Cristiano Giuntoli, pur mantenendo un riserbo apparente, esprime attraverso le confidenze raccolte da Ivan Zazzaroni una chiara difesa del suo operato alla Juventus. Nonostante la sua esperienza si sia conclusa con un doloroso allontanamento, Giuntoli è convinto di aver compiuto scelte giuste e di non aver ricevuto il necessario supporto per completare il suo progetto. Torino rappresentava per lui il culmine della carriera e un sogno d’infanzia, ma la sua avventura si è bruscamente interrotta dopo un periodo turbolento. Dopo il successo con il Napoli nel 2023, l’arrivo alla Juventus sembrava promettente, ma dopo due stagioni altalenanti, il club ha deciso di ripartire con Damien Comolli al timone.
Il secondo anno di Giuntoli alla guida bianconera è stato particolarmente difficile, con critiche al mercato e investimenti discutibili. La scommessa su Thiago Motta non ha dato i frutti sperati. Nonostante ciò, Giuntoli si difende, sottolineando come molti dei suoi acquisti siano ora protagonisti altrove. Tra questi, Nico Gonzalez, oggi in forza all’Atletico Madrid, e Alberto Costa, che aveva attirato l’interesse del Manchester City prima di tornare in Portogallo.
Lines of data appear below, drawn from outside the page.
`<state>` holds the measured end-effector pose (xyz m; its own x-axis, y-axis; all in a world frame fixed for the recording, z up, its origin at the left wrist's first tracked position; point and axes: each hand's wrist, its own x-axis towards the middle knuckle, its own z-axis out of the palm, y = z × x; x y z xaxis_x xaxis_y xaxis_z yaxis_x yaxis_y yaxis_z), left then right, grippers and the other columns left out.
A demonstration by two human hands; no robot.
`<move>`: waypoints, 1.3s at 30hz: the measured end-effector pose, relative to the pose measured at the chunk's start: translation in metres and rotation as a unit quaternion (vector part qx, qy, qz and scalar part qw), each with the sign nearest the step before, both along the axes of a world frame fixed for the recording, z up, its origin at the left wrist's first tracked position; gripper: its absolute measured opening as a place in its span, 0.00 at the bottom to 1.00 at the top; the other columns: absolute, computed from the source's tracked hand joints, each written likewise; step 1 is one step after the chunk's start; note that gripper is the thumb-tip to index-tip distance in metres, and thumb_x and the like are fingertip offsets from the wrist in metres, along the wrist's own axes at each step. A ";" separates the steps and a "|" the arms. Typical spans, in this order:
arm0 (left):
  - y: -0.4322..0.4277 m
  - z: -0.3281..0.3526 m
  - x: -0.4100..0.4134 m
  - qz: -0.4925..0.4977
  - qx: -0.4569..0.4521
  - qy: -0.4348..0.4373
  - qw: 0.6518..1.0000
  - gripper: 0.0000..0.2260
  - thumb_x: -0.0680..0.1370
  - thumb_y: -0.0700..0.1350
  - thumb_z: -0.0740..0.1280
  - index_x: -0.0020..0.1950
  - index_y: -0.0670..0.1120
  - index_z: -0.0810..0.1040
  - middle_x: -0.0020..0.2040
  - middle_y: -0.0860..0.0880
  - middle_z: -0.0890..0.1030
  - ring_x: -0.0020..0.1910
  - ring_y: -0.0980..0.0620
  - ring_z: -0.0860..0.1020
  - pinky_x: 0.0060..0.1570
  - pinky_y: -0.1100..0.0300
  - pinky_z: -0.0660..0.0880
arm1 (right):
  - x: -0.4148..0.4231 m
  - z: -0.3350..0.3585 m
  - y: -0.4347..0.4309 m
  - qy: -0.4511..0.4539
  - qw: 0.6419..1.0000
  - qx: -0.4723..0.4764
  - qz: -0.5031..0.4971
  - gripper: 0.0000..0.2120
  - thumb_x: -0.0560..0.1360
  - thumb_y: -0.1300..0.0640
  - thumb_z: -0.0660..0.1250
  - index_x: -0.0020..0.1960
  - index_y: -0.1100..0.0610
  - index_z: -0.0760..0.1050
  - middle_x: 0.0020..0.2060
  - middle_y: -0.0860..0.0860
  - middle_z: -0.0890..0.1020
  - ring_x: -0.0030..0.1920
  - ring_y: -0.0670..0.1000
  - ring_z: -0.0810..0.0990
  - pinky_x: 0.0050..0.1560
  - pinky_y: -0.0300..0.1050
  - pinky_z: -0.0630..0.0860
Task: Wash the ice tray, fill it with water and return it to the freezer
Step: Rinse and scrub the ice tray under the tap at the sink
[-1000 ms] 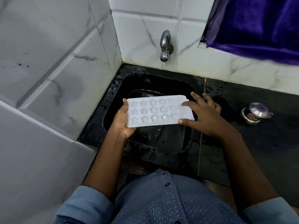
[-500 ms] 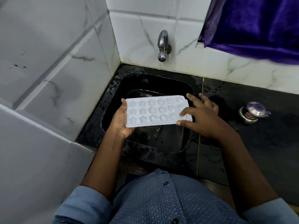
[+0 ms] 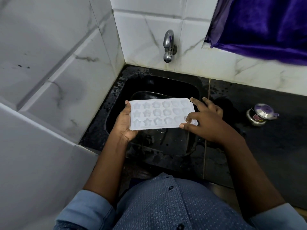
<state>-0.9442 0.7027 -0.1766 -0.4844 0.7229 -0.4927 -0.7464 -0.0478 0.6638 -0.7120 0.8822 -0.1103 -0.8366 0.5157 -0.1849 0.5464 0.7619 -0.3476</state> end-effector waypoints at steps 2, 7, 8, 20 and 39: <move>-0.001 -0.001 0.000 -0.002 0.003 -0.002 1.000 0.34 0.84 0.68 0.54 0.73 0.41 0.76 0.67 0.37 0.82 0.64 0.38 0.83 0.54 0.40 0.84 | 0.000 -0.001 -0.001 -0.003 1.000 0.004 0.002 0.18 0.77 0.30 0.64 0.53 0.41 0.83 0.85 0.45 0.51 0.83 0.54 0.40 0.77 0.57 0.40; -0.003 -0.001 -0.002 -0.003 0.006 0.000 1.000 0.34 0.84 0.68 0.54 0.75 0.41 0.75 0.68 0.37 0.82 0.66 0.37 0.82 0.57 0.39 0.83 | -0.002 -0.004 -0.003 0.000 1.000 0.013 -0.022 0.21 0.78 0.29 0.62 0.57 0.40 0.83 0.85 0.46 0.53 0.83 0.55 0.43 0.77 0.57 0.41; -0.003 -0.001 -0.002 -0.004 0.006 0.002 1.000 0.34 0.84 0.68 0.54 0.74 0.41 0.76 0.68 0.37 0.82 0.65 0.37 0.82 0.56 0.40 0.83 | -0.003 -0.004 -0.004 0.002 1.000 0.005 -0.024 0.21 0.78 0.29 0.61 0.55 0.41 0.84 0.85 0.45 0.54 0.83 0.54 0.43 0.77 0.57 0.41; -0.003 0.001 0.000 -0.003 0.006 -0.002 1.000 0.33 0.85 0.67 0.53 0.72 0.42 0.77 0.67 0.38 0.83 0.63 0.38 0.84 0.55 0.41 0.84 | -0.007 -0.003 -0.008 0.016 1.000 -0.004 -0.012 0.25 0.79 0.28 0.57 0.52 0.43 0.85 0.84 0.44 0.56 0.83 0.51 0.46 0.77 0.54 0.39; 0.003 0.006 -0.002 0.002 -0.006 0.006 1.000 0.34 0.85 0.68 0.53 0.71 0.42 0.78 0.64 0.38 0.84 0.59 0.40 0.86 0.49 0.44 0.85 | -0.019 -0.002 -0.018 0.032 0.999 0.015 0.028 0.20 0.79 0.30 0.62 0.54 0.42 0.83 0.85 0.46 0.47 0.83 0.53 0.37 0.78 0.60 0.39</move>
<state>-0.9466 0.7054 -0.1707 -0.4941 0.7144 -0.4955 -0.7378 -0.0430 0.6737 -0.7308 0.8643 -0.1125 -0.8742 0.4717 -0.1151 0.4795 0.8014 -0.3574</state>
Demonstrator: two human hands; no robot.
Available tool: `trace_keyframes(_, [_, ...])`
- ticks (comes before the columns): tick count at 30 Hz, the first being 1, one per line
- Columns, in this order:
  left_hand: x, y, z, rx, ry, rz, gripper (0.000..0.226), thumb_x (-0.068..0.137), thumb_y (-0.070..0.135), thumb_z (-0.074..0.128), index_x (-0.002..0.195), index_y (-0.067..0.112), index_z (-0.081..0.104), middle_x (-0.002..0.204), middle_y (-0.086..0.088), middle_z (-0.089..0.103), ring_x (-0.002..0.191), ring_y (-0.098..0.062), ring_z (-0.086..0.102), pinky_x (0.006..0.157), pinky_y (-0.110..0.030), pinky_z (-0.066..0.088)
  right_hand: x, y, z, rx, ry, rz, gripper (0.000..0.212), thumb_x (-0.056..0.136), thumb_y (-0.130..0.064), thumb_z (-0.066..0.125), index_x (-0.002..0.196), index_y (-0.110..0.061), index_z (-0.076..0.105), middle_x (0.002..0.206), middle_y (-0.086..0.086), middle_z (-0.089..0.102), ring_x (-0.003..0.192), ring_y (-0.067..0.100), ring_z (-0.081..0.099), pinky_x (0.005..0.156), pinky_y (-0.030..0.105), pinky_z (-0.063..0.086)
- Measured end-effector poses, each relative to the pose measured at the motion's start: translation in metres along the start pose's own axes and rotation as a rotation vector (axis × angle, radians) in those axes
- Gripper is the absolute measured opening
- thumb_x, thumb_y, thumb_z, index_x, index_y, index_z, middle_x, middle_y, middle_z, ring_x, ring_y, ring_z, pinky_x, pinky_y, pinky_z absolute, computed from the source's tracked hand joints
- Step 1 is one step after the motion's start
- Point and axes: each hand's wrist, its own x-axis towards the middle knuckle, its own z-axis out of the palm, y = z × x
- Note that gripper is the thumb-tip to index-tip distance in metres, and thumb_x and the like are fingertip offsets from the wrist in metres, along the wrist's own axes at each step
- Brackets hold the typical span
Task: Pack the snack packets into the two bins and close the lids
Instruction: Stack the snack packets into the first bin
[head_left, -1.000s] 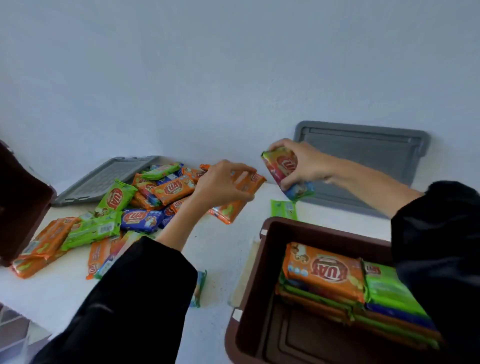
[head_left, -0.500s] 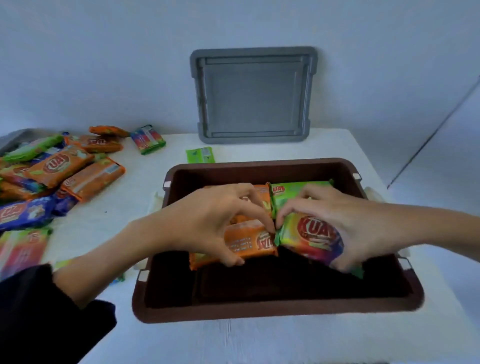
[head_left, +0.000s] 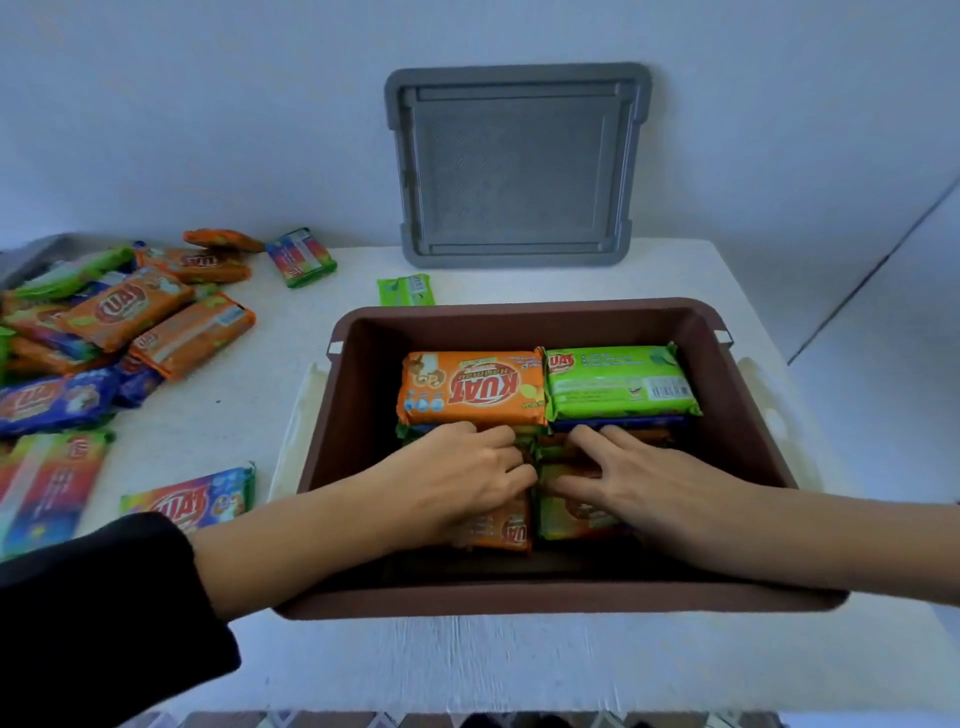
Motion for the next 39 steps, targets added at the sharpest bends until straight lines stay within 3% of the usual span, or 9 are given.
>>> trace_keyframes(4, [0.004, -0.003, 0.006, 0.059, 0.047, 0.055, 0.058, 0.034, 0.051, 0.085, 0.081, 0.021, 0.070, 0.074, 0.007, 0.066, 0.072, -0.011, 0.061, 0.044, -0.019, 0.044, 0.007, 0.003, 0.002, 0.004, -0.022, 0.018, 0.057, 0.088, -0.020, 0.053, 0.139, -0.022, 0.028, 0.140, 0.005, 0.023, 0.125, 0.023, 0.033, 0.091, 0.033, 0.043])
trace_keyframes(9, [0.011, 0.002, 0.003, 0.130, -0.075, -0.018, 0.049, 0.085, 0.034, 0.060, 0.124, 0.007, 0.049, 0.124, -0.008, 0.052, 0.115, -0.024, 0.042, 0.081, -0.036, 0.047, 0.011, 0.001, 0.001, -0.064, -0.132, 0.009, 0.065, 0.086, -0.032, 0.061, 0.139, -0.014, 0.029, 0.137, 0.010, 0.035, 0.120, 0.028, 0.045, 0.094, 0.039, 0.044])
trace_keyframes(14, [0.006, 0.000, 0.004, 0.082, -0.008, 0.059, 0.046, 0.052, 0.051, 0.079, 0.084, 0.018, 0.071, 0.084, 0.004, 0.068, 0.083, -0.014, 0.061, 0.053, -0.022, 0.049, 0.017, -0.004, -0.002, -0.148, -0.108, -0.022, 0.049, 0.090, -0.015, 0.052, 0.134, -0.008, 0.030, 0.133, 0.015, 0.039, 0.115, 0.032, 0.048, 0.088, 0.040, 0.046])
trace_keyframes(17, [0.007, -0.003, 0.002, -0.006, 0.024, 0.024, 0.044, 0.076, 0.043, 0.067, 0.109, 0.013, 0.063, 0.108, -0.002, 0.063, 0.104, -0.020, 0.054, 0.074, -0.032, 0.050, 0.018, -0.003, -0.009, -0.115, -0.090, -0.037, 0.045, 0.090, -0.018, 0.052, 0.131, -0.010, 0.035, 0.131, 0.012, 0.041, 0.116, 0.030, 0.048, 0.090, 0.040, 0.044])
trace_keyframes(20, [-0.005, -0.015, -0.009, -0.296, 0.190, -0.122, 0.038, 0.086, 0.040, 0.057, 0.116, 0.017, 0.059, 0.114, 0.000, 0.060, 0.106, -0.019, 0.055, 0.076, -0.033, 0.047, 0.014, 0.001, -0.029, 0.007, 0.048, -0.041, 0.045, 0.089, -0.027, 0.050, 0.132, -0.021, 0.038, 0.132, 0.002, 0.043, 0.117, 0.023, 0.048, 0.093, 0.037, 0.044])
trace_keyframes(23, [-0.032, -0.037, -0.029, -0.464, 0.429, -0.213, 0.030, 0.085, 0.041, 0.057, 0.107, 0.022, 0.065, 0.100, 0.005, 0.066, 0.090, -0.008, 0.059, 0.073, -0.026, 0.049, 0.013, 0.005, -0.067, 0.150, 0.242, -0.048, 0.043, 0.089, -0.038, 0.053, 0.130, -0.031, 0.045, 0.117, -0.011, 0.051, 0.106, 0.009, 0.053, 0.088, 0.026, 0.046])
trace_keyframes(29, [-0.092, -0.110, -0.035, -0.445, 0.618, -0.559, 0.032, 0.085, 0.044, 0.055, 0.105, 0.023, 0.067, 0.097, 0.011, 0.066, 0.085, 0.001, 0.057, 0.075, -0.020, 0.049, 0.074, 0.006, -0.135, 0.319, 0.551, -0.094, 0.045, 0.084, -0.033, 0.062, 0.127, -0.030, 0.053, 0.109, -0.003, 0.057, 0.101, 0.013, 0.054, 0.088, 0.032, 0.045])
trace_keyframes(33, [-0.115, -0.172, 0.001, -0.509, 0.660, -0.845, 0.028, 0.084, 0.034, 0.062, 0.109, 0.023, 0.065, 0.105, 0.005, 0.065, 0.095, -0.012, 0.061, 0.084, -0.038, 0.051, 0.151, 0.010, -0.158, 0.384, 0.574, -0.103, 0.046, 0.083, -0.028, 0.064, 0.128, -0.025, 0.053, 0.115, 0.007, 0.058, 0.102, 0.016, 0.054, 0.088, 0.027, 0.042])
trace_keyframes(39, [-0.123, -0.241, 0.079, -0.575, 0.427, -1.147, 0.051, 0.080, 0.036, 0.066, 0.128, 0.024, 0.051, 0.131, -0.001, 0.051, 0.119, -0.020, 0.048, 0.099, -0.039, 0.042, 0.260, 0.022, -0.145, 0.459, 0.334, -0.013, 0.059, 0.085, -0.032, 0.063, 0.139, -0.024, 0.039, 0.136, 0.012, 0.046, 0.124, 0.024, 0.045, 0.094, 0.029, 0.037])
Un aspetto fondamentale della difesa di Giuntoli riguarda la gestione finanziaria della società. L’ex Football Director sostiene di aver tagliato drasticamente le perdite, portandole da meno 300 milioni a meno 58, e di aver ringiovanito la rosa riducendone l’età media da 30 a 25 anni. Giuntoli si sente incompreso e non riconosce nella narrazione mediatica il suo lavoro, come ha confidato a Zazzaroni, mai indulgente nei confronti della gestione juventina di Motta.